Personally, I feel a bit more amazed than surprised, partly because it all has come rather easily to me. Yesterday, without a hitch, I breezed through a fence repair that had me marveling over how familiar it seemed, for someone having no fence experience whatsoever a short time ago.
With the temperature swings from hot to cold that we’ve experienced lately, our wire fences are looking a little less taut than usual. After long hours at the (now temporary) day-job, followed by a stop at our health clinic for a pre-international-travel checkup, I stepped out to feed the horses and found a wire tension ratchet arcing.
Snap! Snap! Snap!
I think it bugs the horses, so I try not to neglect tending to these when they begin to arc. Oftentimes, oddly enough, moisture seems to bring it on, but this case was caused when the tension reduced over time and the electrical connection from wire to metal ratchet degraded. That results in arcing with creates a build up of carbon, which then reduces the connection even more.
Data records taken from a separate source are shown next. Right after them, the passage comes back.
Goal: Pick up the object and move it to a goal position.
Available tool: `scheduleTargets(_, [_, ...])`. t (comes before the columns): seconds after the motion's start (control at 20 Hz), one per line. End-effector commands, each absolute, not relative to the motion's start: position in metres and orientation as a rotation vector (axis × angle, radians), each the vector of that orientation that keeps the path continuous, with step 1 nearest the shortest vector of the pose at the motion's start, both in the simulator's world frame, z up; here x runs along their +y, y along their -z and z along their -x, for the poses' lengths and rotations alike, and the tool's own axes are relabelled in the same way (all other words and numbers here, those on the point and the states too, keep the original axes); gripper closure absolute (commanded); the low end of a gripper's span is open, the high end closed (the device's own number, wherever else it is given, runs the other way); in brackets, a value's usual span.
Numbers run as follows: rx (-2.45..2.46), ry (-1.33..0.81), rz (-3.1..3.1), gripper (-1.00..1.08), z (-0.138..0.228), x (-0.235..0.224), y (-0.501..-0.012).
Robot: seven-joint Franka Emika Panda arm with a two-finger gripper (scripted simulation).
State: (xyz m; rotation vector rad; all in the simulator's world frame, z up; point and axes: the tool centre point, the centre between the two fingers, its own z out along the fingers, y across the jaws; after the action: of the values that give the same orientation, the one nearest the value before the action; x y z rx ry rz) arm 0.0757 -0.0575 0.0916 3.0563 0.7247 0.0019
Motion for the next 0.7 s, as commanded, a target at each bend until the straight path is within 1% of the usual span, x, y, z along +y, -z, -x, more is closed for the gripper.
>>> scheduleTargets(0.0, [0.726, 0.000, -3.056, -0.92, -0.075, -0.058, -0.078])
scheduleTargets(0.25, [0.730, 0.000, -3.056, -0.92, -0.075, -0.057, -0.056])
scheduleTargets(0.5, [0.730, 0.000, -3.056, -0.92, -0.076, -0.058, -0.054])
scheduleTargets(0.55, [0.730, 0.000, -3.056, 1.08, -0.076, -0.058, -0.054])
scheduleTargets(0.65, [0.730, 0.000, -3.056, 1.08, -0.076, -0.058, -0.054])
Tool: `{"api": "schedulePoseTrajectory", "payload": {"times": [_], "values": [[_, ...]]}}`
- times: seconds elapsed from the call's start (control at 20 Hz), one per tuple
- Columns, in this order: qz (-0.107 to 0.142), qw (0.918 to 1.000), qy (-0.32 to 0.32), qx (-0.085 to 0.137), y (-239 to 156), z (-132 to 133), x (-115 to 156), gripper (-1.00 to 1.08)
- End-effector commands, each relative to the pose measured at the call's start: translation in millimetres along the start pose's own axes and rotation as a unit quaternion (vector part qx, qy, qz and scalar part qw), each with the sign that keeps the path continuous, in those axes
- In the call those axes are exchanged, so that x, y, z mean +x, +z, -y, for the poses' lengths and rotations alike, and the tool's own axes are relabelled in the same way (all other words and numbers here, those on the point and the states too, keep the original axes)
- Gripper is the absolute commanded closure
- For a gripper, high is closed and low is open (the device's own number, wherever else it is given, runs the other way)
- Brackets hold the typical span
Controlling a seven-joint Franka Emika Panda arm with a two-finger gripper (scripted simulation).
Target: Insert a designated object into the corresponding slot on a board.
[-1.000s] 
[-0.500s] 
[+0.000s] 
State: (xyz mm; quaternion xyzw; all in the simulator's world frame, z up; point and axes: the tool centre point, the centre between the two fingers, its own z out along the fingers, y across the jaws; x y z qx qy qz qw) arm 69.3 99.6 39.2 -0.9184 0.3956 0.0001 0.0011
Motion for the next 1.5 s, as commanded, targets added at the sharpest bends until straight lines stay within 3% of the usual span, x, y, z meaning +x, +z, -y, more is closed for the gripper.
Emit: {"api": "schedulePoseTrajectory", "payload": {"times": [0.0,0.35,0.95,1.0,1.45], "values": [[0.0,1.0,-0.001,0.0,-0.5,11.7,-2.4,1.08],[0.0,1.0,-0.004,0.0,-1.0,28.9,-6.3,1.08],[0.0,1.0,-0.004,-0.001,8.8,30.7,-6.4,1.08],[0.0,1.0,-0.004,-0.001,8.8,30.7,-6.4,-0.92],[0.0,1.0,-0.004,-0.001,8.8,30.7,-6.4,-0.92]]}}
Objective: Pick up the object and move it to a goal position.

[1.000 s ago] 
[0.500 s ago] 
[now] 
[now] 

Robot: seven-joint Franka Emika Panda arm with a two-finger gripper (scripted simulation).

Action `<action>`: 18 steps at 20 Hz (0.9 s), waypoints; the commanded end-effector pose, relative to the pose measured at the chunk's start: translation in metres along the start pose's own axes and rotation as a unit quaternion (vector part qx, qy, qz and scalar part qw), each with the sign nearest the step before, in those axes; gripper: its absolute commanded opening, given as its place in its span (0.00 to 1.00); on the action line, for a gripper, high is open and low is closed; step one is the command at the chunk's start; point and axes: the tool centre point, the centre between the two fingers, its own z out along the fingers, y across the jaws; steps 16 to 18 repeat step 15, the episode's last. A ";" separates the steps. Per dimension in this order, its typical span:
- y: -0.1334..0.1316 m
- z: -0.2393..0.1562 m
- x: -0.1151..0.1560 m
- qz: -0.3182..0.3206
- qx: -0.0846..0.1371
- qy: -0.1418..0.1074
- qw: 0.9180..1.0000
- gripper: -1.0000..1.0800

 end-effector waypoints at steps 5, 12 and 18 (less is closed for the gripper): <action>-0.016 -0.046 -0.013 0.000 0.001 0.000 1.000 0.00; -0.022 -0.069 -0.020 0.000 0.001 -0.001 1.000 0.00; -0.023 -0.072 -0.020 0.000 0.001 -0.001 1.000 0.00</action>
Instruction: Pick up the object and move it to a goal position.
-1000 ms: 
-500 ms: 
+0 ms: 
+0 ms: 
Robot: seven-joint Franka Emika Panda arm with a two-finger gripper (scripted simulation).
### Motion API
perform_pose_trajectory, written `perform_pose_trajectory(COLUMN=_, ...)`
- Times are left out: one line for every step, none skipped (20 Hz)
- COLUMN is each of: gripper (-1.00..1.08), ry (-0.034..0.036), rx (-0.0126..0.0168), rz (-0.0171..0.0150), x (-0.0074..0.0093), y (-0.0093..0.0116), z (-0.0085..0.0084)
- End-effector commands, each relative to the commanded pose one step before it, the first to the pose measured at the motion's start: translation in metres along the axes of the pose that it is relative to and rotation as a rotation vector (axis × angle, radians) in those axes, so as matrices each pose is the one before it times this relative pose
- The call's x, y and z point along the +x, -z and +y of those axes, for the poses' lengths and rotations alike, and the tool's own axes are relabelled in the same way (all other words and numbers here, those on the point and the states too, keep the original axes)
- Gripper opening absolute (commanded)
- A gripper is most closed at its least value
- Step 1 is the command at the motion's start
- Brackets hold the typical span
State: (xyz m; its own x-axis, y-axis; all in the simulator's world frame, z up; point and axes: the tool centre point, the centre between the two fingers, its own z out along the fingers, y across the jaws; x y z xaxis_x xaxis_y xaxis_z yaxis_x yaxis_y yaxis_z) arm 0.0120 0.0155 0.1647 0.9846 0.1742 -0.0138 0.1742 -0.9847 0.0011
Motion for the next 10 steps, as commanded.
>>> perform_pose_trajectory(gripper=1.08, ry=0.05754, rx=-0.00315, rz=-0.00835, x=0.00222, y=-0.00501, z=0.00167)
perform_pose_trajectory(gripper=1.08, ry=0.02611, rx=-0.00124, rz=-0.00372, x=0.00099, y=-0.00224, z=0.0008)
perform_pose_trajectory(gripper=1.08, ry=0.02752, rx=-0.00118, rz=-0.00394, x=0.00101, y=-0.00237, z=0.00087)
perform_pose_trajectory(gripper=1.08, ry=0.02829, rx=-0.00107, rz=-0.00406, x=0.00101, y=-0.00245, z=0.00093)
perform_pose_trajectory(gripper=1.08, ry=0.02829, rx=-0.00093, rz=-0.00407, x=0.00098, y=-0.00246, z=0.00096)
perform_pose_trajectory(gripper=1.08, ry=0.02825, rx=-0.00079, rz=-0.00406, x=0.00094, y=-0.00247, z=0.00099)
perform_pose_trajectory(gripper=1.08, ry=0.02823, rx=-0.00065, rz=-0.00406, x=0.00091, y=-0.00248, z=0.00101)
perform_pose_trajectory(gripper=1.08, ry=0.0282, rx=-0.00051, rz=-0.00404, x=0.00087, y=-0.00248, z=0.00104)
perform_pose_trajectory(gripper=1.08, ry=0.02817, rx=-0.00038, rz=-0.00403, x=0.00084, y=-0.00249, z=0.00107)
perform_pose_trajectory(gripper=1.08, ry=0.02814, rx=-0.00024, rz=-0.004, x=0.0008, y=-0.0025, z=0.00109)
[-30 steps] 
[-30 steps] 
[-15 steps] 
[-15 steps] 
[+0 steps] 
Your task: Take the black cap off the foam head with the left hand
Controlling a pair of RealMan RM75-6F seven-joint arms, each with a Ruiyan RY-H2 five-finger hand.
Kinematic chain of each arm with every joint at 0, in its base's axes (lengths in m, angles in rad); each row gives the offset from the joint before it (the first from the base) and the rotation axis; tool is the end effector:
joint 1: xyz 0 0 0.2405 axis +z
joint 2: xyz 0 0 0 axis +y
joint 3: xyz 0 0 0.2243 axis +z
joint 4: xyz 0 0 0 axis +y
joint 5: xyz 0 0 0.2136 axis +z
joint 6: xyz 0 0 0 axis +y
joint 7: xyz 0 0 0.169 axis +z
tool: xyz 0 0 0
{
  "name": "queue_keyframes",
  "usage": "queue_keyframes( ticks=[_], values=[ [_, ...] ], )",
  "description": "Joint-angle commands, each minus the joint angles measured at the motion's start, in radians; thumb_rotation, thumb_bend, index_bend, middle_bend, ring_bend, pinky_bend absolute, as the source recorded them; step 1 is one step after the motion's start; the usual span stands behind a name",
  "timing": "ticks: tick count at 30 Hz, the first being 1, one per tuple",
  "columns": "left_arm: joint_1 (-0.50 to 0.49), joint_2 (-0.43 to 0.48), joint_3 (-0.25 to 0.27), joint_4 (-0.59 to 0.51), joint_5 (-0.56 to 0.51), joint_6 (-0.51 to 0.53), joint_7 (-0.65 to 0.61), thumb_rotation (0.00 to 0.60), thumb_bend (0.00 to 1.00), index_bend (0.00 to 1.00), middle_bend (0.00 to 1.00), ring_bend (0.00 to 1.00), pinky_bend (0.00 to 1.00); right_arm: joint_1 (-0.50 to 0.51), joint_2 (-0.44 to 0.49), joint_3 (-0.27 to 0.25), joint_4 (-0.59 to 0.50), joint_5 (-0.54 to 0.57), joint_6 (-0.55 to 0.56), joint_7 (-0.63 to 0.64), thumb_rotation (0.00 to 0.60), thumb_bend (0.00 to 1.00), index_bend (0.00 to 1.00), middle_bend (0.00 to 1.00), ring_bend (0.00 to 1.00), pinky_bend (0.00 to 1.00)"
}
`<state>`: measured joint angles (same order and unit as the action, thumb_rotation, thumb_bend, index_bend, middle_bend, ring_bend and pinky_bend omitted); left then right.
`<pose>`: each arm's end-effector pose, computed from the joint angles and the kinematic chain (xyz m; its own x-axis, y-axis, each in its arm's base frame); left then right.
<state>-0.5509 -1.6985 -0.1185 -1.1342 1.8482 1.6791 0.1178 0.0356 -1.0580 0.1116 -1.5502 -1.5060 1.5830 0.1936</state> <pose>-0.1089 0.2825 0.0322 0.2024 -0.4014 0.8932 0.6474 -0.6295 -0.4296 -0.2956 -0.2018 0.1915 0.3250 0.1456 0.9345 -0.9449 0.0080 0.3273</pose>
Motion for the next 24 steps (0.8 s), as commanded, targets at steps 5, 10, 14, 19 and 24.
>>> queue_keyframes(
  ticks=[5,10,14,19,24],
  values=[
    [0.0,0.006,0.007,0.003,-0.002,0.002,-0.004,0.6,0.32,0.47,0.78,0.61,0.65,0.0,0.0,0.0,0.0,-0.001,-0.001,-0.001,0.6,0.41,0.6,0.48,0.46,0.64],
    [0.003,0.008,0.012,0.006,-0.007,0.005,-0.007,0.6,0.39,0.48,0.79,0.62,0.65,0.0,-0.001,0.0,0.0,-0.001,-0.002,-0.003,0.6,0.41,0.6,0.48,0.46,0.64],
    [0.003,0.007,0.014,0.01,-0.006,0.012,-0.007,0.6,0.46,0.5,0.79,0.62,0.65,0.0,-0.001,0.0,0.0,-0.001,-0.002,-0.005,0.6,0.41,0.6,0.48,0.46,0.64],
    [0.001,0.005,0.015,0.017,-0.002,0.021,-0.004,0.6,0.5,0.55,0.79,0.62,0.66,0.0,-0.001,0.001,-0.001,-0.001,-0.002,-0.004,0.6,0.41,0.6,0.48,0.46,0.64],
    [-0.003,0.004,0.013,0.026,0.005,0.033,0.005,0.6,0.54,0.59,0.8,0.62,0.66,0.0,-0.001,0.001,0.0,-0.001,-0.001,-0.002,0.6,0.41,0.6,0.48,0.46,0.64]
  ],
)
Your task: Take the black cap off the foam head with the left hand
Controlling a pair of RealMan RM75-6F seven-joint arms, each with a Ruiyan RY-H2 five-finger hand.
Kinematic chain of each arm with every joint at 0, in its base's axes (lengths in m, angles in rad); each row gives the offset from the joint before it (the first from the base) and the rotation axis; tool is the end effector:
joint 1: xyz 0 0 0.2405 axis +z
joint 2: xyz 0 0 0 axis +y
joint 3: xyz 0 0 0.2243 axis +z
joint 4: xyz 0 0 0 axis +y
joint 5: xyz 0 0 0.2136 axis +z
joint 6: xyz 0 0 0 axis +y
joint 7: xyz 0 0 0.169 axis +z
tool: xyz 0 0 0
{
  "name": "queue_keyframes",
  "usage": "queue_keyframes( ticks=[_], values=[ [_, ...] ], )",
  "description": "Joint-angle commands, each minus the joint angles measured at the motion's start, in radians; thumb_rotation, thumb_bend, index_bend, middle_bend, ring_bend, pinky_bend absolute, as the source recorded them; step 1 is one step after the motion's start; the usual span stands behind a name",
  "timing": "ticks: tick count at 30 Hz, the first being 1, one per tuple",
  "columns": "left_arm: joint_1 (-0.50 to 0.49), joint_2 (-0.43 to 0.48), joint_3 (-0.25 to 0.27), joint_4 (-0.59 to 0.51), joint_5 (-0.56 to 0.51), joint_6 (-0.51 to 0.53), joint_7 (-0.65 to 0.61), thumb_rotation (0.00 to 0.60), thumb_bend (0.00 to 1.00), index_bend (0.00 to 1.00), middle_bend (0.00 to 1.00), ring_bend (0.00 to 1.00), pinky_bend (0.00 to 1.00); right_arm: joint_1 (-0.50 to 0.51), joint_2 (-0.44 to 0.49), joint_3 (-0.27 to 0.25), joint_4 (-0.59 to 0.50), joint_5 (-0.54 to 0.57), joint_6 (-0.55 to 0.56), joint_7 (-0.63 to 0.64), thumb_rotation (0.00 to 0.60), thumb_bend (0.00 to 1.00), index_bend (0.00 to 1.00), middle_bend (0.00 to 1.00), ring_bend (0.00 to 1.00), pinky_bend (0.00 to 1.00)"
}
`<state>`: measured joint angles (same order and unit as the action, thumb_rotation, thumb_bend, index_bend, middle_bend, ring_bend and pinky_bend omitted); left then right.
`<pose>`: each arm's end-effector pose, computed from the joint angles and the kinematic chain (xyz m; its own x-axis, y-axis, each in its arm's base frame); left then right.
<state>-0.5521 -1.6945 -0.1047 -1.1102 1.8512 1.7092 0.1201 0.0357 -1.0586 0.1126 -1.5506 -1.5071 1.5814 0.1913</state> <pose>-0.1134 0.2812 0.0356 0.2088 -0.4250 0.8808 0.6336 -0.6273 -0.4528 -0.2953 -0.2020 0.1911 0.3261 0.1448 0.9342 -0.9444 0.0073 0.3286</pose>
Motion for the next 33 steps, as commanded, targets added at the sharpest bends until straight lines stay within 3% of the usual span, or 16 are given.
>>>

To fix it, I start by turning off the charger and then loosen the ratchet. That allows me to get access to the place where the coated wire runs through the hole in the ratchet. The original installer saved time by not removing the coating from the wire, but the downside of doing that is the likelihood of future arcing. I strip off the coating altogether, creating a connection that is bare wire to bare metal. Works like a charm.
When I finished yesterday’s repair and turned the charger on again, that junction was completely silent.
It was so quiet that it enabled me to then hear a different spot farther down the line doing a quieter version of the same snapping sound. I decided to wait on that one, since it was out on the hay-field where the horses don’t have access for the time being.
Maybe it will be one of those that goes away on its own.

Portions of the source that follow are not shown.